Items from a dataset
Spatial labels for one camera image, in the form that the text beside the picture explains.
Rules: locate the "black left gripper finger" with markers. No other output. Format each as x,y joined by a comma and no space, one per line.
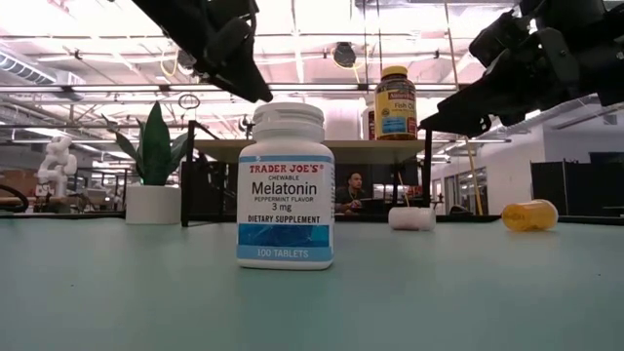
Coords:
231,41
248,83

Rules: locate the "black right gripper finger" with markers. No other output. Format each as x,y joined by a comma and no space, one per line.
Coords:
468,114
502,41

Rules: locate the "fish oil bottle yellow cap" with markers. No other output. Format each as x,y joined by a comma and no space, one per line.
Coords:
395,107

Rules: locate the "white bottle dark red label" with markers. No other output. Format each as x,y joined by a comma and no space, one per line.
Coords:
369,122

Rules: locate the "white Melatonin bottle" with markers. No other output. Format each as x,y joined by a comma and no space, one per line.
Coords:
285,195

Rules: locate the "orange pill bottle white cap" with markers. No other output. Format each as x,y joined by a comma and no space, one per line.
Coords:
529,215

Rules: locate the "small plain white bottle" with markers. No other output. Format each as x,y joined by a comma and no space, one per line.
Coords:
412,218

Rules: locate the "green snake plant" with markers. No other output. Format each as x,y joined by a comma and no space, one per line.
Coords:
156,146

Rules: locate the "black room divider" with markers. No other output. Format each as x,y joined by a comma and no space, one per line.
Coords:
575,190

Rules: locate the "person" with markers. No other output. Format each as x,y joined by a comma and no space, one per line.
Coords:
351,195

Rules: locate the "white round plant pot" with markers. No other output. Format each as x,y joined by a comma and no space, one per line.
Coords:
153,205

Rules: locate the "wooden shelf black metal frame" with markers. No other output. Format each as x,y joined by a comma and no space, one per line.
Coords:
380,151

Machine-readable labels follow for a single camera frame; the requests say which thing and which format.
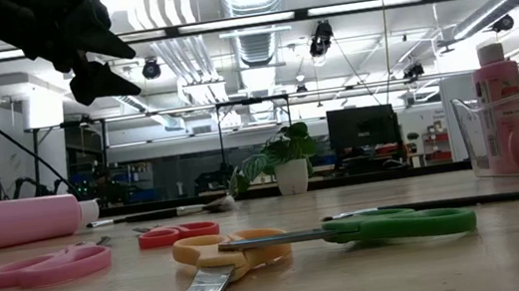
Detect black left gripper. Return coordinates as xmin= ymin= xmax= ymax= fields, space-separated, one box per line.
xmin=0 ymin=0 xmax=143 ymax=119

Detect black brush fluffy grey bristles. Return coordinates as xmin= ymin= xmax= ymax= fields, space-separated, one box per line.
xmin=85 ymin=193 xmax=238 ymax=230

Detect red scissors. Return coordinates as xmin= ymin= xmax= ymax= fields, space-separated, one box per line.
xmin=131 ymin=215 xmax=223 ymax=252

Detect pink scissors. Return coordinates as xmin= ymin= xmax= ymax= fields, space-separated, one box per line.
xmin=0 ymin=234 xmax=118 ymax=291

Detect orange scissors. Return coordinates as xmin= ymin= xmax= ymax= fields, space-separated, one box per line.
xmin=148 ymin=223 xmax=298 ymax=291

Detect green scissors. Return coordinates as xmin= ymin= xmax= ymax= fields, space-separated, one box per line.
xmin=214 ymin=195 xmax=480 ymax=266

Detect thin black paintbrush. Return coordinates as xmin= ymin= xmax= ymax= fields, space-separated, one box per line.
xmin=321 ymin=186 xmax=519 ymax=226

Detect light pink paint bottle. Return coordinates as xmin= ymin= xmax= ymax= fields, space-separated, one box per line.
xmin=466 ymin=39 xmax=519 ymax=180

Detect black ceiling spotlight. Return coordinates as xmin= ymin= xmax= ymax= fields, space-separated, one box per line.
xmin=401 ymin=61 xmax=426 ymax=81
xmin=305 ymin=18 xmax=337 ymax=60
xmin=139 ymin=56 xmax=163 ymax=82
xmin=489 ymin=12 xmax=517 ymax=35

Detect green plant in white pot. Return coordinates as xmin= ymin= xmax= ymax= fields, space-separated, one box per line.
xmin=222 ymin=120 xmax=325 ymax=204

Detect black computer monitor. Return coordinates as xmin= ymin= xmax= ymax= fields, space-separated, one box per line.
xmin=325 ymin=102 xmax=403 ymax=153

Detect shelf with red bins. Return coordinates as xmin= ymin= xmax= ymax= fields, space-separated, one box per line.
xmin=419 ymin=116 xmax=454 ymax=164

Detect white tall cabinet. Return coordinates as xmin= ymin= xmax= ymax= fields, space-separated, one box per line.
xmin=437 ymin=71 xmax=493 ymax=162

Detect clear plastic bin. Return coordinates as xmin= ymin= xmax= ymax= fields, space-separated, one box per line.
xmin=449 ymin=86 xmax=519 ymax=190

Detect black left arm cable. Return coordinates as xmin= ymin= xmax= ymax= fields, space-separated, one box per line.
xmin=0 ymin=64 xmax=83 ymax=210

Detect black background workstation frame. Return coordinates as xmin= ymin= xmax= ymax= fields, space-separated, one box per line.
xmin=24 ymin=116 xmax=119 ymax=199

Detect round silver ventilation duct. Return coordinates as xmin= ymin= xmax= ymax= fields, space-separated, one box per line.
xmin=218 ymin=0 xmax=298 ymax=70

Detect black aluminium table frame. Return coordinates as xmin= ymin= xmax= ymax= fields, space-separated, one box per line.
xmin=96 ymin=158 xmax=475 ymax=220

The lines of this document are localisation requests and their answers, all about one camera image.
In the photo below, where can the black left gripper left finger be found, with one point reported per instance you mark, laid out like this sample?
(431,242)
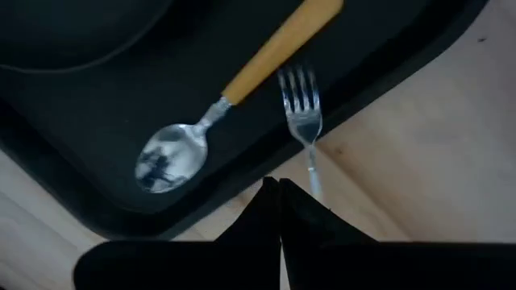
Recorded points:
(181,266)

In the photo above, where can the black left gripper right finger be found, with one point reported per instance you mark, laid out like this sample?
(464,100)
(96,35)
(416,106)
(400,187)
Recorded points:
(383,266)

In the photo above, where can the black rectangular tray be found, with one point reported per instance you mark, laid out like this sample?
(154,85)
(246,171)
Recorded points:
(101,121)

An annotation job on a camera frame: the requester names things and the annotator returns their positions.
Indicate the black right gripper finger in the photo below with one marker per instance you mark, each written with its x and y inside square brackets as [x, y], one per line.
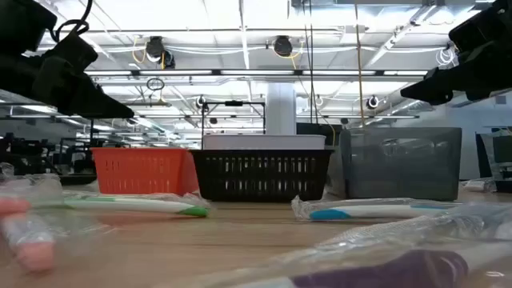
[432, 90]

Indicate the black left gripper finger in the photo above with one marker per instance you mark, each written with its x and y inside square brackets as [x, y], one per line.
[100, 106]

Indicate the blue white toothbrush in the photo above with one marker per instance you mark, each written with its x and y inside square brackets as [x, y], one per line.
[360, 211]

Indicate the orange white toothbrush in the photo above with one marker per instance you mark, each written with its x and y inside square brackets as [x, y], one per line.
[28, 240]

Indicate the purple white toothbrush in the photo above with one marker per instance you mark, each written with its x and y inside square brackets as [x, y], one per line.
[400, 268]

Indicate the orange plastic basket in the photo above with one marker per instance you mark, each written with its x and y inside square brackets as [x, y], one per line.
[140, 153]

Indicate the dark monitor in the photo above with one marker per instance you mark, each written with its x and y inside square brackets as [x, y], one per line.
[503, 150]

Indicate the dark background workstation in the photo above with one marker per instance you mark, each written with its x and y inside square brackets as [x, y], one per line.
[24, 154]

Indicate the grey translucent plastic bin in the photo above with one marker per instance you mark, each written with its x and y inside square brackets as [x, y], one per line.
[400, 176]

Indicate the white square pillar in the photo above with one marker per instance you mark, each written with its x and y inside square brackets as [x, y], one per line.
[281, 108]

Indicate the long ceiling light bar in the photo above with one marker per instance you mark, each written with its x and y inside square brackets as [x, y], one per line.
[256, 72]

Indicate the black plastic basket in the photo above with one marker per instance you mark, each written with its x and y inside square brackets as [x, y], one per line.
[260, 154]

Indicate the white plastic basket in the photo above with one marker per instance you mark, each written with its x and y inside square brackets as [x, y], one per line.
[264, 142]

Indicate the black metal frame stand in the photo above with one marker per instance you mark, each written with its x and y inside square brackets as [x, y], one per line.
[234, 103]

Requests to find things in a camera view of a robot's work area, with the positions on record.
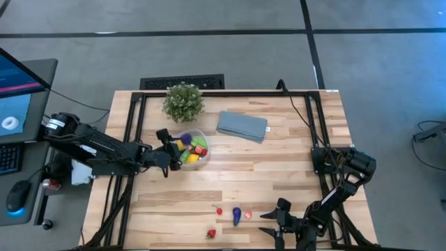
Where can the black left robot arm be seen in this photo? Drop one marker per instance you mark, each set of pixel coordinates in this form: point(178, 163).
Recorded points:
point(97, 146)

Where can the green toy cabbage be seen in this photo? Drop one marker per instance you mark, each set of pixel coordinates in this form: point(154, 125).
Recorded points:
point(184, 156)

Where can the grey folded cloth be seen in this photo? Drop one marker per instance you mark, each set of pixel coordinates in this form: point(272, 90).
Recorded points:
point(242, 125)

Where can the black keyboard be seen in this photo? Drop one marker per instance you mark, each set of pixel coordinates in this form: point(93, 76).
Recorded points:
point(8, 158)

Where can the purple toy grapes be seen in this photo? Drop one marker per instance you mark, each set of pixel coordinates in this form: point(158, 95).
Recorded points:
point(186, 138)

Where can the purple toy eggplant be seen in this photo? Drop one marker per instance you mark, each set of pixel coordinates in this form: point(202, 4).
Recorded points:
point(237, 214)

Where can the black computer mouse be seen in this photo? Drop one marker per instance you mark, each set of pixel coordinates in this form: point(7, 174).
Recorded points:
point(17, 195)

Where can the red toy cherry with stem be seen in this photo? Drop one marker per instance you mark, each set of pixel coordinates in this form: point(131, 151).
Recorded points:
point(219, 211)

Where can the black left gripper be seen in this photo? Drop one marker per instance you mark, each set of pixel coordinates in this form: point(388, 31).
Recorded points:
point(157, 158)

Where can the light green toy vegetable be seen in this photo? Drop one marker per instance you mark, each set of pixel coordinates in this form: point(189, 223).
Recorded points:
point(199, 142)

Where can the black ribbed floor mat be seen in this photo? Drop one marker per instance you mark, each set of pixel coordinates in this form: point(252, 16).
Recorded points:
point(181, 83)

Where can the grey computer desk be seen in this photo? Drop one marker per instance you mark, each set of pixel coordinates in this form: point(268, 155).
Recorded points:
point(42, 115)

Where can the red round toy fruit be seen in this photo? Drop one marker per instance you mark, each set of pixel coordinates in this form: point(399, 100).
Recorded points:
point(198, 150)

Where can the computer monitor blue screen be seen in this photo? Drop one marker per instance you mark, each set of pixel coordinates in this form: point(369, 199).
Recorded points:
point(14, 80)

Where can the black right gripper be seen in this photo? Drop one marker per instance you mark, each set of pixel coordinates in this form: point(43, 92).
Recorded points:
point(292, 230)

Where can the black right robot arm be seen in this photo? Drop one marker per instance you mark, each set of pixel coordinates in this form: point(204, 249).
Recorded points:
point(359, 164)

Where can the red drink can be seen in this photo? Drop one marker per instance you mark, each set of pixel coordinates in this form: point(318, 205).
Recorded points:
point(51, 184)

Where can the black caster wheel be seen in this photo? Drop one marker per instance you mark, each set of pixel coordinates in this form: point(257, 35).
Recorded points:
point(47, 224)

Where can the pink toy produce piece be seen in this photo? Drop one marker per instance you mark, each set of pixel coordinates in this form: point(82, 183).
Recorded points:
point(248, 215)

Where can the clear plastic tupperware container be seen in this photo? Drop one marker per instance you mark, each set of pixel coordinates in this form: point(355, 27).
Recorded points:
point(205, 164)

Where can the green plant in black pot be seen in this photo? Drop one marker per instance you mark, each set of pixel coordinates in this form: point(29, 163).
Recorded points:
point(183, 102)

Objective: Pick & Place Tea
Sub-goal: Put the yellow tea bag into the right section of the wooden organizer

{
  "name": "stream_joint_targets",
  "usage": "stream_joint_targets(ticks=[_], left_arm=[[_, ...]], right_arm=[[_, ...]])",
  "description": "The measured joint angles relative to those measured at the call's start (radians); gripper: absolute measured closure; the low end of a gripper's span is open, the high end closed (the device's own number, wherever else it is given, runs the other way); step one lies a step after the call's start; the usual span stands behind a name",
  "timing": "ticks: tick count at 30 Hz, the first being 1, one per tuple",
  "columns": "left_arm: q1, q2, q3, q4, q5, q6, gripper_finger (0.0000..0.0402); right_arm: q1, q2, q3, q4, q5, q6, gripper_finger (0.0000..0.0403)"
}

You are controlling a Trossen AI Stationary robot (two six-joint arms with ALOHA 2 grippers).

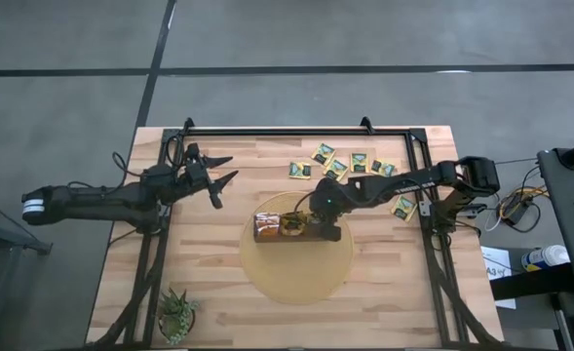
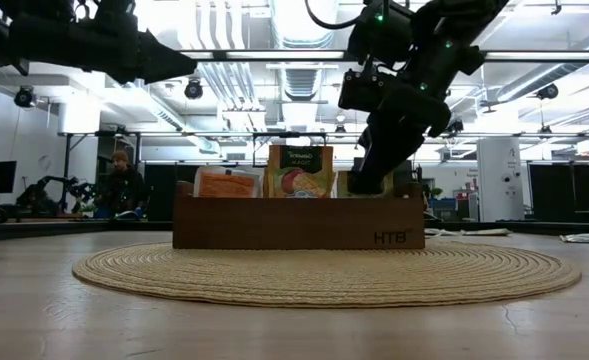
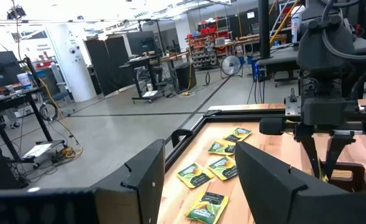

## What you have to do
Every line in the records above with the string "wooden" in it should be shown.

## Solved problem
Rules: locate the "wooden shelf black metal frame" with markers. No other output. Format each as x,y joined by a comma and no space, one per line.
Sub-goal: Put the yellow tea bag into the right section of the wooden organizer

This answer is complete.